WHAT YOU ARE ASKED TO DO.
Go through the records that follow and tally the lines with "task" in them; answer with the number alone.

INPUT DATA.
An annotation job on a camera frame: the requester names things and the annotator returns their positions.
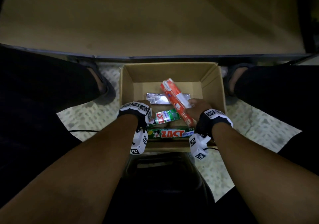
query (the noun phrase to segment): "floor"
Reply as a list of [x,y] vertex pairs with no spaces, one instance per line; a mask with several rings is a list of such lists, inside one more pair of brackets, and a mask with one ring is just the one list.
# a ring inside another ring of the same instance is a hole
[[[99,63],[101,72],[116,89],[116,99],[107,106],[98,106],[93,102],[68,108],[58,113],[59,118],[68,130],[86,129],[101,130],[116,118],[119,109],[119,77],[123,64]],[[234,128],[256,143],[278,152],[290,138],[300,131],[274,117],[238,101],[227,106],[228,116]],[[90,132],[73,133],[82,141],[93,136]],[[195,165],[211,188],[215,200],[219,200],[233,186],[218,151],[209,149],[210,155],[203,160],[196,160]]]

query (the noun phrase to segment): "black glove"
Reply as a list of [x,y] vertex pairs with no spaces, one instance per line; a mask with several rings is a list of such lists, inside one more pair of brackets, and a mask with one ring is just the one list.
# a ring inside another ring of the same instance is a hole
[[143,129],[143,132],[145,132],[146,126],[152,117],[152,108],[141,102],[129,102],[120,108],[117,117],[125,114],[133,114],[138,118],[137,133],[141,131],[141,128]]
[[208,109],[199,116],[199,121],[196,125],[196,132],[204,135],[204,137],[212,137],[212,128],[216,123],[227,123],[233,127],[233,122],[221,111]]

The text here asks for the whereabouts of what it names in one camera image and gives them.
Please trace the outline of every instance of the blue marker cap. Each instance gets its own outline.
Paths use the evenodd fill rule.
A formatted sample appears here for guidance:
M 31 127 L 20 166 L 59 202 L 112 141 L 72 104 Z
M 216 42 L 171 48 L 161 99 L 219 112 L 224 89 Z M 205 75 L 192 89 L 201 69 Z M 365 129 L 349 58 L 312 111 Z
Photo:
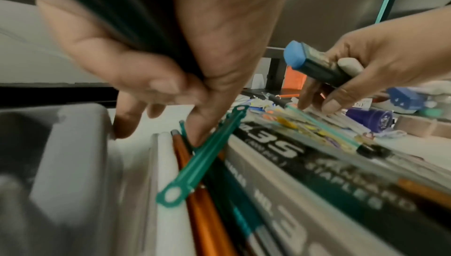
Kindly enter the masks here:
M 300 69 L 305 63 L 305 52 L 302 43 L 291 41 L 283 51 L 285 63 L 294 70 Z

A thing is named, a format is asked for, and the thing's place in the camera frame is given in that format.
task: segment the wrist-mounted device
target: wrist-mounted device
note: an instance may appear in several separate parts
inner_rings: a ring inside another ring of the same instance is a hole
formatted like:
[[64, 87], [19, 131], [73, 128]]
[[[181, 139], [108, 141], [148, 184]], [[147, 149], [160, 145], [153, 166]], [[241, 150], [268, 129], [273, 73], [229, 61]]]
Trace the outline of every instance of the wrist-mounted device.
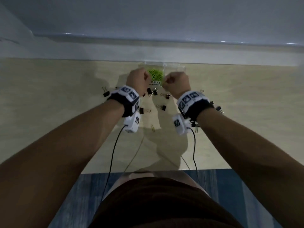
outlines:
[[177, 105], [185, 118], [196, 122], [197, 116], [204, 109], [214, 108], [209, 99], [198, 91], [187, 91], [177, 101]]
[[124, 105], [123, 118], [132, 116], [139, 108], [139, 94], [127, 85], [111, 92], [107, 100], [109, 99], [114, 99]]

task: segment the blue floor
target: blue floor
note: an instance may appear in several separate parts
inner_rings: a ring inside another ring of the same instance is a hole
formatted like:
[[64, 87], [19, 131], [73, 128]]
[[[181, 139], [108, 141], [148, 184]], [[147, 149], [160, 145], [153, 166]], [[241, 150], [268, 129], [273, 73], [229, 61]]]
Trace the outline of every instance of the blue floor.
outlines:
[[[232, 169], [185, 171], [245, 228], [281, 228]], [[110, 176], [106, 192], [121, 173]], [[108, 174], [82, 174], [49, 228], [87, 228], [101, 201]]]

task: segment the white wall
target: white wall
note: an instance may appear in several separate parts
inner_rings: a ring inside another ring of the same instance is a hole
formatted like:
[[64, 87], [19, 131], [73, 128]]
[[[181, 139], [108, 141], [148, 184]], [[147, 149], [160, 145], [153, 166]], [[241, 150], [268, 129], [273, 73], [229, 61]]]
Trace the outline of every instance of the white wall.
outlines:
[[0, 4], [0, 57], [105, 61], [161, 61], [237, 65], [297, 66], [304, 49], [201, 43], [98, 39], [49, 39], [31, 31]]

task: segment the label
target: label
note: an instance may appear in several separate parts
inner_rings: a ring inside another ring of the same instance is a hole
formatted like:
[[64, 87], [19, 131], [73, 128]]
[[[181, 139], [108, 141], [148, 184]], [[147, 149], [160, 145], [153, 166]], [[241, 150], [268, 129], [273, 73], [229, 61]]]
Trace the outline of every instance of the label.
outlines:
[[153, 85], [153, 86], [161, 86], [161, 82], [160, 82], [160, 81], [151, 81], [151, 82], [150, 82], [150, 85]]

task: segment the clear plastic box
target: clear plastic box
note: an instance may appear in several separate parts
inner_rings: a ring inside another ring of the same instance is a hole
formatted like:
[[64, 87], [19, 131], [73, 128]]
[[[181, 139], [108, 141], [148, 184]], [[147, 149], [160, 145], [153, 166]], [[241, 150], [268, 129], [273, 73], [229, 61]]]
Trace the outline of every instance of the clear plastic box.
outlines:
[[[163, 73], [162, 79], [171, 72], [185, 72], [186, 70], [185, 66], [181, 66], [180, 64], [167, 64], [164, 62], [144, 62], [139, 67], [144, 67], [147, 71], [152, 69], [159, 70]], [[162, 86], [162, 79], [152, 79], [150, 85]]]

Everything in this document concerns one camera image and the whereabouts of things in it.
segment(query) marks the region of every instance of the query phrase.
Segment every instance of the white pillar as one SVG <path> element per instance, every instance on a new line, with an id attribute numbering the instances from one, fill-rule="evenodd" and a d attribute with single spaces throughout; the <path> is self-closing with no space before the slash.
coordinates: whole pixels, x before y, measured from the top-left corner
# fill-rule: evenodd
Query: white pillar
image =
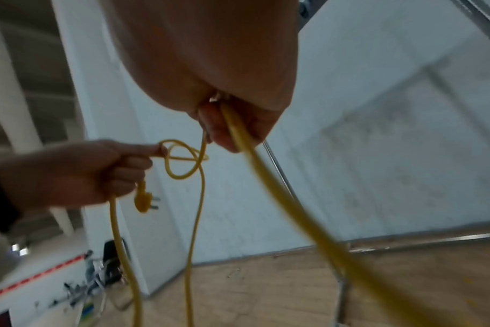
<path id="1" fill-rule="evenodd" d="M 53 6 L 86 137 L 144 142 L 118 61 L 111 62 L 97 2 L 53 0 Z M 152 193 L 164 198 L 154 170 L 147 173 L 146 181 Z M 149 294 L 182 270 L 186 249 L 165 201 L 158 211 L 140 214 L 128 196 L 118 201 L 117 214 L 141 291 Z M 89 245 L 101 254 L 105 241 L 112 238 L 108 206 L 86 208 L 83 216 Z"/>
<path id="2" fill-rule="evenodd" d="M 0 124 L 13 150 L 31 152 L 43 147 L 30 110 L 13 70 L 10 55 L 0 32 Z M 73 225 L 63 209 L 52 208 L 52 215 L 64 234 L 73 234 Z"/>

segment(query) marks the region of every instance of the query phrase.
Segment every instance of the skin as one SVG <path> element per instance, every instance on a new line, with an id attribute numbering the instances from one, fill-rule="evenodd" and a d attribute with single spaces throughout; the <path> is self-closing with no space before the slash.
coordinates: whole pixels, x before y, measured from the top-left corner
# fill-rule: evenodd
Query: skin
<path id="1" fill-rule="evenodd" d="M 132 192 L 152 167 L 150 158 L 166 152 L 158 145 L 99 140 L 0 157 L 0 185 L 21 212 L 102 204 Z"/>
<path id="2" fill-rule="evenodd" d="M 236 152 L 217 103 L 231 95 L 254 142 L 290 104 L 297 70 L 297 1 L 100 0 L 125 67 L 148 96 L 185 112 L 208 141 Z"/>

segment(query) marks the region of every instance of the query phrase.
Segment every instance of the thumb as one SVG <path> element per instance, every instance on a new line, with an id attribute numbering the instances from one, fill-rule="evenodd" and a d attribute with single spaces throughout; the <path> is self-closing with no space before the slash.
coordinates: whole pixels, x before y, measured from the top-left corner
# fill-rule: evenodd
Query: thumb
<path id="1" fill-rule="evenodd" d="M 121 156 L 165 157 L 168 150 L 159 144 L 129 144 L 116 141 L 104 141 Z"/>

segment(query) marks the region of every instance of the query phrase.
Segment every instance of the wooden floor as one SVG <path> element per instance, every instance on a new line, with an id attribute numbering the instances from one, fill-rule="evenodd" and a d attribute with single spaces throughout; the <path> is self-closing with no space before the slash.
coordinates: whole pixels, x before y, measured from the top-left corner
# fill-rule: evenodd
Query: wooden floor
<path id="1" fill-rule="evenodd" d="M 490 326 L 490 244 L 364 255 L 394 285 L 472 326 Z M 193 276 L 195 325 L 329 327 L 338 287 L 314 251 L 198 267 Z M 186 326 L 182 278 L 144 302 L 145 327 Z M 132 311 L 108 311 L 101 327 L 130 326 Z M 405 326 L 350 287 L 341 323 Z"/>

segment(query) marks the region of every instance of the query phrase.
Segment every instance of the yellow extension cord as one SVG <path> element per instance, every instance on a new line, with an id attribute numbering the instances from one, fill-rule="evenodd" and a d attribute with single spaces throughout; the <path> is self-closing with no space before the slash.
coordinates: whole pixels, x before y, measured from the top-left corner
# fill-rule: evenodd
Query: yellow extension cord
<path id="1" fill-rule="evenodd" d="M 435 312 L 427 309 L 425 306 L 414 301 L 410 296 L 402 293 L 400 290 L 393 287 L 390 283 L 380 278 L 377 274 L 367 268 L 361 261 L 350 255 L 338 242 L 333 240 L 322 227 L 320 227 L 314 219 L 310 217 L 304 209 L 295 202 L 285 189 L 279 184 L 277 179 L 268 170 L 262 160 L 259 158 L 251 145 L 250 136 L 246 128 L 243 126 L 239 116 L 228 107 L 225 103 L 221 103 L 220 109 L 223 113 L 230 134 L 237 148 L 245 154 L 250 166 L 255 171 L 257 177 L 263 182 L 270 195 L 277 201 L 279 206 L 292 219 L 292 221 L 317 245 L 317 248 L 328 260 L 332 266 L 339 269 L 348 280 L 352 283 L 363 287 L 375 299 L 377 299 L 388 312 L 392 312 L 394 316 L 405 321 L 408 326 L 412 327 L 454 327 L 459 326 L 453 322 L 447 321 L 439 317 Z M 193 234 L 191 236 L 190 250 L 187 257 L 186 269 L 184 275 L 185 297 L 186 297 L 186 317 L 188 327 L 193 327 L 193 305 L 191 298 L 191 257 L 197 236 L 197 227 L 204 202 L 205 178 L 201 163 L 208 159 L 205 156 L 206 142 L 202 138 L 200 151 L 188 146 L 186 143 L 178 140 L 165 140 L 160 144 L 172 143 L 168 148 L 168 153 L 164 158 L 164 165 L 167 174 L 173 179 L 186 179 L 192 176 L 197 170 L 200 171 L 201 190 L 200 203 L 198 205 L 197 215 L 193 226 Z M 183 147 L 187 149 L 193 158 L 172 157 L 171 150 L 174 147 Z M 195 161 L 193 168 L 183 174 L 175 175 L 170 169 L 170 160 Z M 151 194 L 146 193 L 144 183 L 138 185 L 136 192 L 136 207 L 140 212 L 146 212 L 151 204 Z M 123 249 L 123 243 L 118 229 L 116 217 L 116 199 L 110 200 L 110 222 L 114 233 L 116 250 L 118 257 L 121 260 L 123 271 L 126 274 L 132 295 L 134 298 L 134 323 L 133 327 L 142 326 L 142 303 L 139 293 L 139 285 L 136 277 L 132 272 L 127 255 Z"/>

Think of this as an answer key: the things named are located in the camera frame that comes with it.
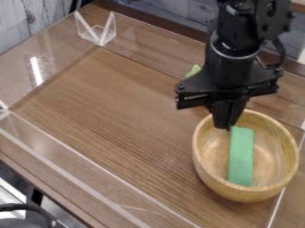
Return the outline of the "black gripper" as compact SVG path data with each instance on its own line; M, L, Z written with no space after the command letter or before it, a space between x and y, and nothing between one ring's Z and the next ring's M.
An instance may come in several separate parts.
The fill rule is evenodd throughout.
M258 57L264 42L270 42L278 51L275 63L263 63ZM212 32L204 53L199 71L175 85L176 108L204 106L211 110L214 126L230 129L243 113L248 98L278 90L284 47L274 36L259 40L254 50L236 51Z

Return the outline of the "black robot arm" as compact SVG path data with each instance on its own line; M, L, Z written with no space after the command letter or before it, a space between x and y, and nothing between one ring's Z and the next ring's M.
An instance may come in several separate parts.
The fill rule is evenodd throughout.
M175 85L176 108L205 107L216 128L230 129L250 98L278 91L290 29L290 0L216 0L216 24L200 70Z

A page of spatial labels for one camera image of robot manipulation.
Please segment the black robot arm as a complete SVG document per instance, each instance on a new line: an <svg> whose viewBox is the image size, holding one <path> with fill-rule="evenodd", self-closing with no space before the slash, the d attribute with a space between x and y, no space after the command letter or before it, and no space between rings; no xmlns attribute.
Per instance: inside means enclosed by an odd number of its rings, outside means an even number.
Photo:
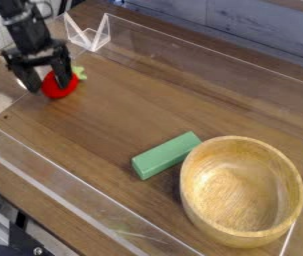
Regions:
<svg viewBox="0 0 303 256"><path fill-rule="evenodd" d="M37 93L47 86L35 68L50 66L54 88L65 92L75 75L66 41L51 36L46 24L51 15L45 16L31 0L0 0L0 17L15 43L14 48L2 51L9 70Z"/></svg>

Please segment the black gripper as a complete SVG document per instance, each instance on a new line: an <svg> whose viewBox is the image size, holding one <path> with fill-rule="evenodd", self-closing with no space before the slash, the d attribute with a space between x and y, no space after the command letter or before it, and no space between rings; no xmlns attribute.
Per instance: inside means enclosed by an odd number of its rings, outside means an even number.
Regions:
<svg viewBox="0 0 303 256"><path fill-rule="evenodd" d="M53 39L38 51L23 51L19 47L5 49L0 53L7 68L15 73L27 90L37 93L42 79L35 68L51 66L58 87L66 89L73 79L70 50L65 40Z"/></svg>

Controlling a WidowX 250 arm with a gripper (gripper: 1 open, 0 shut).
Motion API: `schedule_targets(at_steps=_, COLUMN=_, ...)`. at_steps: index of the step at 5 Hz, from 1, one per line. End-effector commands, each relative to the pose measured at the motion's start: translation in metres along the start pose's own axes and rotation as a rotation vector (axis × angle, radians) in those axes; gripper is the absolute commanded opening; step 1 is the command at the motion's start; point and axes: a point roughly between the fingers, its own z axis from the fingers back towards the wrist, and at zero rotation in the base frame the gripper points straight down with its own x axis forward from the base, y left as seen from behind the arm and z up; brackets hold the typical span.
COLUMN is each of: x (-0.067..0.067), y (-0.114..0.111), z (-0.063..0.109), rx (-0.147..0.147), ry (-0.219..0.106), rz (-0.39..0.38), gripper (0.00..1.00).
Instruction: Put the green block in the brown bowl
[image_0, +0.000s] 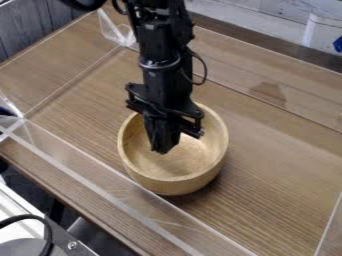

EXERCISE RESULT.
5